# Joint, Single or Separate Assessment for separated couple.



## 2020GW (1 Jul 2022)

My spouse and I are undergoing the process of marriage separation.

We are at the 'living separately' stage (nearly now 7 months), and am hoping things can be closer to the 'legal separation' stage by the end of 2022.

We are still Jointly Assessed: I am in PAYE private sector, my spouse since 2020 has been Self Employed.


My query is this.

I have no idea of either my spouse's Income or Revenue status (i.e whether actually registered with Revenue as Self Employed, whether any Income returns have been submitted 2020, 2021 etc).

My Revenue Tax Credit Certificates show tax credits [Personal, Employer & Home Carer]  tax bands & employer details  against my name (SELF) with NIL showing for my SPOUSE.
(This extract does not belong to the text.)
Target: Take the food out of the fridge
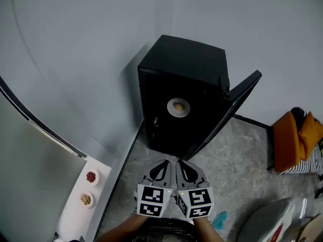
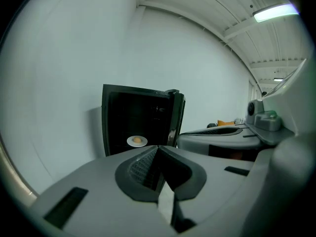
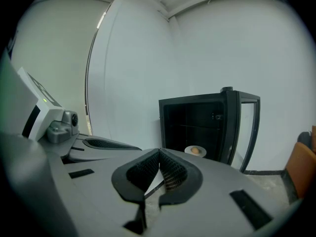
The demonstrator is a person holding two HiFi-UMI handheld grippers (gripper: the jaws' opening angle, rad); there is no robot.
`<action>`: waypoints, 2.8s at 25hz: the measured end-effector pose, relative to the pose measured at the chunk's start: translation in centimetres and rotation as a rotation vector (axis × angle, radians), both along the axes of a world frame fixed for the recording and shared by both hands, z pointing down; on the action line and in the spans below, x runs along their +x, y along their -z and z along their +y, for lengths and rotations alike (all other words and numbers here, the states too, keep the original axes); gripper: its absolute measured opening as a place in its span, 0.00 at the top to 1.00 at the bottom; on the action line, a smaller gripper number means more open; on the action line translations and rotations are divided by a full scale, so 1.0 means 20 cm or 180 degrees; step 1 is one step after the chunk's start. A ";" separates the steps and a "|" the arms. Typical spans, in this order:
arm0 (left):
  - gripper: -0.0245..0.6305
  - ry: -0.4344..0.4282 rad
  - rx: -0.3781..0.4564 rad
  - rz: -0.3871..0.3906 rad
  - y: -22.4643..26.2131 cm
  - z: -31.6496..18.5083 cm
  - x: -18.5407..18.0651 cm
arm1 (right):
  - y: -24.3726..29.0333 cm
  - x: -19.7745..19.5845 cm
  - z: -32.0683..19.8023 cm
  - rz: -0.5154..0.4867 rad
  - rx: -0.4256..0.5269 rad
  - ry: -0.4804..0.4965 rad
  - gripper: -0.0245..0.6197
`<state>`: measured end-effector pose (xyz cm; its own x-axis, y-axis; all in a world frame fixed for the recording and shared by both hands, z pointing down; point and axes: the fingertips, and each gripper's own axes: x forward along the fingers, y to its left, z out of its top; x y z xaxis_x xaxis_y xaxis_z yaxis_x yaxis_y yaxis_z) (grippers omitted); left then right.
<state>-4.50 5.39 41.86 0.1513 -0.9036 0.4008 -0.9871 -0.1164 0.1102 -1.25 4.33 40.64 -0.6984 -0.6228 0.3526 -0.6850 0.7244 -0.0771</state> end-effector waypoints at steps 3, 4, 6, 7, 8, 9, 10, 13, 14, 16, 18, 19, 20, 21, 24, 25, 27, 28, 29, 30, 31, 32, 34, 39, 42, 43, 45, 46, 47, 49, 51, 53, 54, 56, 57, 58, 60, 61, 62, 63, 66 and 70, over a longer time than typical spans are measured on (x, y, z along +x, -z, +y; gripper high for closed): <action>0.94 -0.0048 0.0015 0.0011 0.01 -0.06 -0.08 | 0.01 -0.08 -0.05 0.0006 0.0012 -0.0054 0.93; 0.94 -0.0057 0.0020 0.0015 0.01 -0.07 -0.11 | 0.02 -0.10 -0.07 0.0009 0.0018 -0.0074 0.93; 0.94 -0.0072 0.0026 0.0024 0.02 -0.11 -0.15 | 0.02 -0.14 -0.10 0.0019 0.0033 -0.0106 0.93; 0.94 -0.0082 0.0025 0.0030 0.01 -0.12 -0.17 | 0.02 -0.15 -0.11 0.0025 0.0039 -0.0119 0.93; 0.94 -0.0095 0.0021 0.0037 0.01 -0.14 -0.18 | 0.02 -0.16 -0.13 0.0030 0.0041 -0.0133 0.93; 0.94 -0.0113 0.0013 0.0042 0.00 -0.15 -0.18 | 0.01 -0.16 -0.14 0.0034 0.0039 -0.0149 0.93; 0.94 -0.0133 0.0005 0.0045 0.00 -0.17 -0.18 | 0.01 -0.16 -0.16 0.0038 0.0035 -0.0168 0.93; 0.94 -0.0194 -0.0013 0.0048 -0.02 -0.22 -0.17 | -0.01 -0.15 -0.20 0.0041 0.0019 -0.0235 0.93; 0.94 -0.0210 -0.0019 0.0046 -0.03 -0.24 -0.16 | -0.02 -0.14 -0.22 0.0042 0.0014 -0.0256 0.93; 0.94 -0.0229 -0.0030 0.0042 -0.03 -0.28 -0.15 | -0.02 -0.12 -0.25 0.0043 0.0002 -0.0281 0.93; 0.94 -0.0239 -0.0045 0.0045 -0.04 -0.32 -0.13 | -0.03 -0.10 -0.30 0.0038 -0.0009 -0.0294 0.93; 0.94 -0.0244 -0.0051 0.0045 -0.04 -0.35 -0.12 | -0.03 -0.10 -0.32 0.0034 -0.0013 -0.0300 0.93; 0.94 -0.0248 -0.0057 0.0042 -0.04 -0.37 -0.12 | -0.04 -0.09 -0.35 0.0027 -0.0018 -0.0304 0.93; 0.94 -0.0251 -0.0061 0.0037 -0.04 -0.40 -0.11 | -0.04 -0.08 -0.37 0.0019 -0.0023 -0.0308 0.93; 0.94 -0.0244 -0.0069 0.0016 -0.05 -0.47 -0.09 | -0.04 -0.06 -0.46 -0.0010 -0.0036 -0.0306 0.93; 0.94 -0.0236 -0.0074 0.0012 -0.05 -0.50 -0.08 | -0.04 -0.05 -0.49 -0.0017 -0.0039 -0.0299 0.93; 0.94 -0.0214 -0.0091 0.0015 -0.05 -0.56 -0.06 | -0.04 -0.04 -0.55 -0.0021 -0.0043 -0.0281 0.93; 0.94 -0.0201 -0.0103 0.0022 -0.06 -0.59 -0.06 | -0.05 -0.03 -0.58 -0.0022 -0.0048 -0.0271 0.93; 0.94 -0.0188 -0.0116 0.0030 -0.07 -0.62 -0.05 | -0.05 -0.03 -0.61 -0.0025 -0.0055 -0.0260 0.93; 0.94 -0.0175 -0.0126 0.0042 -0.08 -0.65 -0.05 | -0.06 -0.02 -0.64 -0.0027 -0.0061 -0.0248 0.93; 0.94 -0.0161 -0.0131 0.0061 -0.09 -0.68 -0.04 | -0.06 -0.02 -0.66 -0.0029 -0.0066 -0.0236 0.93; 0.94 -0.0148 -0.0126 0.0087 -0.10 -0.71 -0.04 | -0.06 -0.01 -0.69 -0.0031 -0.0070 -0.0225 0.93; 0.94 -0.0130 -0.0092 0.0157 -0.12 -0.77 -0.02 | -0.07 0.01 -0.74 -0.0029 -0.0077 -0.0201 0.93; 0.94 -0.0029 -0.0062 0.0640 -0.22 -0.92 0.02 | -0.08 0.03 -0.86 -0.0002 -0.0087 -0.0083 0.93; 0.94 0.0061 -0.0034 0.1079 -0.27 -0.98 0.03 | -0.08 0.04 -0.89 0.0007 -0.0078 0.0015 0.93; 0.94 0.0091 -0.0029 0.1231 -0.29 -1.00 0.03 | -0.08 0.05 -0.90 0.0010 -0.0073 0.0050 0.93; 0.94 0.0138 -0.0019 0.1539 -0.33 -1.03 0.04 | -0.07 0.05 -0.92 0.0012 -0.0059 0.0112 0.93; 0.94 0.0158 -0.0011 0.1679 -0.34 -1.05 0.04 | -0.07 0.05 -0.94 0.0013 -0.0053 0.0138 0.93; 0.94 0.0181 -0.0001 0.1809 -0.36 -1.07 0.04 | -0.07 0.05 -0.95 0.0018 -0.0051 0.0161 0.93; 0.94 0.0228 0.0021 0.2093 -0.39 -1.11 0.03 | -0.07 0.04 -0.98 0.0043 -0.0049 0.0207 0.93; 0.94 0.0237 0.0042 0.2385 -0.42 -1.14 0.01 | -0.07 0.02 -1.00 0.0070 -0.0043 0.0233 0.93; 0.94 0.0183 0.0065 0.2606 -0.46 -1.18 -0.01 | -0.08 0.00 -1.03 0.0068 -0.0045 0.0213 0.93; 0.94 0.0154 0.0075 0.2710 -0.48 -1.20 -0.02 | -0.08 -0.01 -1.04 0.0063 -0.0047 0.0192 0.93; 0.94 0.0140 0.0097 0.2961 -0.52 -1.24 -0.05 | -0.08 -0.04 -1.07 0.0069 -0.0043 0.0144 0.93; 0.94 0.0153 0.0106 0.3098 -0.55 -1.26 -0.08 | -0.08 -0.05 -1.09 0.0082 -0.0040 0.0113 0.93; 0.94 0.0168 0.0108 0.3219 -0.57 -1.29 -0.11 | -0.09 -0.07 -1.11 0.0101 -0.0040 0.0076 0.93; 0.94 0.0183 0.0084 0.3364 -0.62 -1.33 -0.16 | -0.10 -0.10 -1.14 0.0141 -0.0054 -0.0010 0.93; 0.94 0.0185 0.0057 0.3404 -0.65 -1.35 -0.19 | -0.10 -0.11 -1.15 0.0168 -0.0057 -0.0050 0.93; 0.94 0.0188 0.0022 0.3434 -0.67 -1.37 -0.21 | -0.10 -0.12 -1.17 0.0199 -0.0050 -0.0090 0.93; 0.94 0.0194 -0.0020 0.3448 -0.70 -1.39 -0.24 | -0.10 -0.14 -1.18 0.0229 -0.0038 -0.0136 0.93; 0.94 0.0209 -0.0182 0.3346 -0.78 -1.43 -0.35 | -0.08 -0.20 -1.22 0.0277 -0.0018 -0.0291 0.93; 0.94 0.0142 -0.0297 0.3335 -0.86 -1.48 -0.42 | -0.06 -0.27 -1.25 0.0304 -0.0019 -0.0444 0.93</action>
<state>-12.93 -24.30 58.97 0.4298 -0.8892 0.1572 -0.3962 -0.0293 0.9177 -6.69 -20.76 41.84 -0.5684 -0.7092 0.4171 -0.7834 0.6215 -0.0109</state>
Am I best to remain Jointly Assessed or change to Separate Assessment or Single Person Assessment - might I be better off tax-wise given I am also 

- full time carer of 2 school-age children
- in Private Rented Accommodation (unsubsidised)
 - am not in receipt of Social Welfare

Any advice or direction would be greatly appreciated


----------



## Flybytheseat (2 Jul 2022)

As your not legally separated or divorced any spousal maintenance you are paying is not tax deductible. Probably easier to stay joint assessed until the legal separation or divorce is ruled on though your ex would need to provide you with her income details if not already in the revenue online tools. If she refuses then opt for separate assessment.


----------



## 2020GW (2 Jul 2022)

Flybytheseat said:


> As your not legally separated or divorced any spousal maintenance you are paying is not tax deductible. Probably easier to stay joint assessed until the legal separation or divorce is ruled on though your ex would need to provide you with her income details if not already in the revenue online tools. If she refuses then opt for separate assessment.


Thank you Flybytheseat..


I am interested to know however, would it make any difference (to your advice), if I confirm that I am actually the spouse currently in receipt of maintenance and I can almost guarantee he will not impart his income details to me

Thank you


----------



## Brian O'Brien (8 Jul 2022)

2020GW said:


> Thank you Flybytheseat..
> 
> 
> I am interested to know however, would it make any difference (to your advice), if I confirm that I am actually the spouse currently in receipt of maintenance and I can almost guarantee he will not impart his income details to me
> ...


If you separate you are entitled to an extra Tax Credit (SPCCC) and tax band goodness so I suggest you register as separated with Revenue asap. I don't see any benefit for you staying as jointly assessed. As the previous contributor mentioned spousal maintenance will be taxable if agreed as part of the separation agreement but note child maintenance is not taxable. You say you cannot see your spouse's income but they can see yours as it will be populated when they file their Form 11. Finally if your spouse is the assessable spouse they might be able to transfer one of your tax credits to them. So basically no benefit in staying jointly assessed from my experience.


----------



## 2020GW (20 Jul 2022)

Brian O'Brien said:


> If you separate you are entitled to an extra Tax Credit (SPCCC) and tax band goodness so I suggest you register as separated with Revenue asap. I don't see any benefit for you staying as jointly assessed. As the previous contributor mentioned spousal maintenance will be taxable if agreed as part of the separation agreement but note child maintenance is not taxable. You say you cannot see your spouse's income but they can see yours as it will be populated when they file their Form 11. Finally if your spouse is the assessable spouse they might be able to transfer one of your tax credits to them. So basically no benefit in staying jointly assessed from my experience.


Thank you so much for your advice, I will follow this up...


----------